Sequencing Scala Futures with bounded parallelism (without messing around with ExecutorContexts)

Tags:

Background: I have a function:

  def doWork(symbol: String): Future[Unit]

which initiates some side-effects to fetch data and store it, and completes a Future when its done. However, the back-end infrastructure has usage limits, such that no more than 5 of these requests can be made in parallel. I have a list of N symbols that I need to get through:

  var symbols = Array("MSFT",...)

but I want to sequence them such that no more than 5 are executing simultaneously.

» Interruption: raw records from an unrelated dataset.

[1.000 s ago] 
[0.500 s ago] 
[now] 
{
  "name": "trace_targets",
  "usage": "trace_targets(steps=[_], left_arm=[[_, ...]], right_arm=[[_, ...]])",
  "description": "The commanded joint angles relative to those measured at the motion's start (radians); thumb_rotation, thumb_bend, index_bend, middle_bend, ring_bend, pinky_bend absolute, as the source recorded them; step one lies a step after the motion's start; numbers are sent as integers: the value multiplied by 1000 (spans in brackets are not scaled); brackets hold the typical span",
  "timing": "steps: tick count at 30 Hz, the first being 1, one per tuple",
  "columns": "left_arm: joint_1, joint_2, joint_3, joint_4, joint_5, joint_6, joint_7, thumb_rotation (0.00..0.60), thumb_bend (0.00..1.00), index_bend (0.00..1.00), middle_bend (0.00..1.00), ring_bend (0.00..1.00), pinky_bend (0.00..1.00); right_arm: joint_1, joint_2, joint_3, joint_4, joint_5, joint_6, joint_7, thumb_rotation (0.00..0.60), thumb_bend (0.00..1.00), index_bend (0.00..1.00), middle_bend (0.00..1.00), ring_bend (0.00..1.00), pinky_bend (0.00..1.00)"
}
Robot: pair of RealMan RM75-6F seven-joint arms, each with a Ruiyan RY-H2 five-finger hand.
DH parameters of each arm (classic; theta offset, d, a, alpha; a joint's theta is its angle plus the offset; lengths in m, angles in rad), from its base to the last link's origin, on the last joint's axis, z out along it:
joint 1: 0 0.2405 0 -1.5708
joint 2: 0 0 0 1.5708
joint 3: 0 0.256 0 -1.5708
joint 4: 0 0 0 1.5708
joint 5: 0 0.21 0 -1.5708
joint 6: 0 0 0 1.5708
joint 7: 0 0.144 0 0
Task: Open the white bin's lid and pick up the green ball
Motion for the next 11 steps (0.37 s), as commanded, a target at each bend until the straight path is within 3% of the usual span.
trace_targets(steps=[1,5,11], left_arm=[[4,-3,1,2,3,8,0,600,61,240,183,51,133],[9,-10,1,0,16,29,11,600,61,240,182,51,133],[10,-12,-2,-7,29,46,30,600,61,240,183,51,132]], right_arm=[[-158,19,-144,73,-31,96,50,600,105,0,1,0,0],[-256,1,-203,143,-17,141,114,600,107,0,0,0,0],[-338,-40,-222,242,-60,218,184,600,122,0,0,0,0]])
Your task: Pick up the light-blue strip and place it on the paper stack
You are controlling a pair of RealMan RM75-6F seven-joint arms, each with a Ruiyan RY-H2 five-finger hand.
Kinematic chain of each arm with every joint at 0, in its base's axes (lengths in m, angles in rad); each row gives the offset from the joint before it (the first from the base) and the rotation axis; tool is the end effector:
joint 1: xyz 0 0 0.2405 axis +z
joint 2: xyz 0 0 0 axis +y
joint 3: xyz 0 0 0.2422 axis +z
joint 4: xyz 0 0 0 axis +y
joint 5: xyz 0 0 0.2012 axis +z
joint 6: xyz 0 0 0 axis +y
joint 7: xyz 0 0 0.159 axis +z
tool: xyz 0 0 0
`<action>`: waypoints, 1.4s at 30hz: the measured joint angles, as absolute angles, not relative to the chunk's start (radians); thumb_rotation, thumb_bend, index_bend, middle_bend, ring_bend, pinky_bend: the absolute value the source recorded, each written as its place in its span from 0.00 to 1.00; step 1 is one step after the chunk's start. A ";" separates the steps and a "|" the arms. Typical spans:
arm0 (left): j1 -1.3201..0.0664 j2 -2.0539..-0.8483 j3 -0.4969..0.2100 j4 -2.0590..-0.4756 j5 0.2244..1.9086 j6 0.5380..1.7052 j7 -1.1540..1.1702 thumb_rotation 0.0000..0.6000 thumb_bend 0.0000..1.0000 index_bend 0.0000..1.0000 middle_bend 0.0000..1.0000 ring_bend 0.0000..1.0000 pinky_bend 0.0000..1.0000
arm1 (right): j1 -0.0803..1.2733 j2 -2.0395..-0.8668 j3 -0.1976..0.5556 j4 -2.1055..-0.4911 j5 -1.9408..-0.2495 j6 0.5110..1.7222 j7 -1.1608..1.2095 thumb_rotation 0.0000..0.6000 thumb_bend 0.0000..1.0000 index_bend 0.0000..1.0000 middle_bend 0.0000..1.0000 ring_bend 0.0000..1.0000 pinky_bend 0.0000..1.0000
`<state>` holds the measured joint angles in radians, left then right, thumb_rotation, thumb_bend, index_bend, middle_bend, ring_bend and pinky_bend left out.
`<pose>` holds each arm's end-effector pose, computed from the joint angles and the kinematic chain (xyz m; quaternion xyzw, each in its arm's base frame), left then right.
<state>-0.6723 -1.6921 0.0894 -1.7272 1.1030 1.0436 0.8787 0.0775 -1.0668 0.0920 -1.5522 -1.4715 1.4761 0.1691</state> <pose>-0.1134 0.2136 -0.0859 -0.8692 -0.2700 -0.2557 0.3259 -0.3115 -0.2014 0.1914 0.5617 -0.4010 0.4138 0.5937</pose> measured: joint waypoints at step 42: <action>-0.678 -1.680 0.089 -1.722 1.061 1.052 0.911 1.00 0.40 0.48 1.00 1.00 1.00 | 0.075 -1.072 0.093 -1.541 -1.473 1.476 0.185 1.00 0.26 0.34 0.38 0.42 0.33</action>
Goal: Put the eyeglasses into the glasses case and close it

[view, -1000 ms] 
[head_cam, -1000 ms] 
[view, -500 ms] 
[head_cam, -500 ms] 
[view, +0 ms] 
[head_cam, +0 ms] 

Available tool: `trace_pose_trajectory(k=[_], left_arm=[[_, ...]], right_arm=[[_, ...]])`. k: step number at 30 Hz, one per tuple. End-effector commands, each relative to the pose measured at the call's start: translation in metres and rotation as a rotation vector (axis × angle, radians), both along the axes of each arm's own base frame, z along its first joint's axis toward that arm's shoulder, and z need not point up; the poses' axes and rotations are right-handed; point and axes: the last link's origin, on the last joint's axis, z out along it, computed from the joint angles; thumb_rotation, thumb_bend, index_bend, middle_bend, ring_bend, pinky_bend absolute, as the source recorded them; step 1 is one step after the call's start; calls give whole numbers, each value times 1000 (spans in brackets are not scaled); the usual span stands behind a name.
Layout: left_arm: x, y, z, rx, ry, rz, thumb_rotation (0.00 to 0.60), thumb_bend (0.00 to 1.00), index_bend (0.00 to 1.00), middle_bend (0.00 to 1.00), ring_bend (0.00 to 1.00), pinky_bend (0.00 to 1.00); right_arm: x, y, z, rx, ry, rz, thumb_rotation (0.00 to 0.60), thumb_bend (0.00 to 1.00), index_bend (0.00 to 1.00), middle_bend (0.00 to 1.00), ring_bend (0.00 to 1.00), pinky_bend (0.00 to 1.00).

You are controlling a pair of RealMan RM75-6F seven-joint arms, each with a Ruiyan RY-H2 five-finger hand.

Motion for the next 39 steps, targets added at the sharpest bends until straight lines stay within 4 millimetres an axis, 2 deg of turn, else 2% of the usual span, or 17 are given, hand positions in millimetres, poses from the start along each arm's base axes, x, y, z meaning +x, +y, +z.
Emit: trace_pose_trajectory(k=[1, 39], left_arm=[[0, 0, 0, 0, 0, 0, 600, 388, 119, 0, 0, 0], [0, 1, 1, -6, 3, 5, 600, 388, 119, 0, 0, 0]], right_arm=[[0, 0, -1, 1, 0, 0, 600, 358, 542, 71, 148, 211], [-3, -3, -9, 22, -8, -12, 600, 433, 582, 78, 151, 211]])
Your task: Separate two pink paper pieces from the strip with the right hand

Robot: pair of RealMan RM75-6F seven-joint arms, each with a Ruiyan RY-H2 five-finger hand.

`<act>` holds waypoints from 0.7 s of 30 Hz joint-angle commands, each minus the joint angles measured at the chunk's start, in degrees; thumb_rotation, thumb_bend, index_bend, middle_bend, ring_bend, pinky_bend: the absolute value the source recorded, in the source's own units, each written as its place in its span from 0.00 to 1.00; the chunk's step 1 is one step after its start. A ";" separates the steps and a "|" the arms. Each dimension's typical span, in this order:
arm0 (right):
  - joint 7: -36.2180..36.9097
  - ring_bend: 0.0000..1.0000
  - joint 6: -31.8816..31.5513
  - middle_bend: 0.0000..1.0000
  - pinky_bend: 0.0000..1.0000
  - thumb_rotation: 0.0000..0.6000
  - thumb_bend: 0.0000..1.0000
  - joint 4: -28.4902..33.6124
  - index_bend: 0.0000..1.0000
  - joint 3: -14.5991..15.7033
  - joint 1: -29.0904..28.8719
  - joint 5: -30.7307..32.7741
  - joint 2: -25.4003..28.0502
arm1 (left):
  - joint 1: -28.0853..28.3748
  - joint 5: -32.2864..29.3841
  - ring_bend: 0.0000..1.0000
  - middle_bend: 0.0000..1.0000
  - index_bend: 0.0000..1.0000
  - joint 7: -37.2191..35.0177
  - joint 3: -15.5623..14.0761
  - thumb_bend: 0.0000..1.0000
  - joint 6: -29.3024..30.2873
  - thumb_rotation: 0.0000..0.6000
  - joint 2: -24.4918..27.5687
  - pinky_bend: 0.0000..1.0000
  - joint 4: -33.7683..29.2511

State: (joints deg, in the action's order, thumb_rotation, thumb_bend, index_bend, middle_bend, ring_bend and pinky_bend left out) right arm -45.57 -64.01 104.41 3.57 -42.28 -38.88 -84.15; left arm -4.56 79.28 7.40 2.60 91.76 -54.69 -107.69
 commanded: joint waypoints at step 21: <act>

Given:

  val allowableParallelism = 5

my current solution is (assuming I'm working with async/await):

  val symbolChunks = symbols.toList.grouped(allowableParallelism).toList
  def toThunk(x: List[String]) = () => Future.sequence(x.map(doWork))
  val symbolThunks = symbolChunks.map(toThunk)
  val done = Promise[Unit]()
  def procThunks(x: List[() => Future[List[Unit]]]): Unit = x match {
    case Nil => done.success()
    case x::xs => x().onComplete(_ => procThunks(xs))
  }
  procThunks(symbolThunks)
  await { done.future }

but, for obvious reasons, I'm not terribly happy with it. I feel like this should be possible with folds, but every time I try, I end up eagerly creating the Futures. I also tried out a version with RxScala Observables, using concatMap, but that also seemed like overkill.

Is there a better way to accomplish this?

414

asked Nov 23 '14 02:11

experquisite

3 Answers

I have example how to do it with scalaz-stream. It's quite a lot of code because it's required to convert scala Future to scalaz Task (abstraction for deferred computation). However it's required to add it to project once. Another option is to use Task for defining 'doWork'. I personally prefer task for building async programs.

  import scala.concurrent.{Future => SFuture}
  import scala.util.Random
  import scala.concurrent.ExecutionContext.Implicits.global


  import scalaz.stream._
  import scalaz.concurrent._

  val P = scalaz.stream.Process

  val rnd = new Random()

  def doWork(symbol: String): SFuture[Unit] = SFuture {
    Thread.sleep(rnd.nextInt(1000))
    println(s"Symbol: $symbol. Thread: ${Thread.currentThread().getName}")
  }

  val symbols = Seq("AAPL", "MSFT", "GOOGL", "CVX").
    flatMap(s => Seq.fill(5)(s).zipWithIndex.map(t => s"${t._1}${t._2}"))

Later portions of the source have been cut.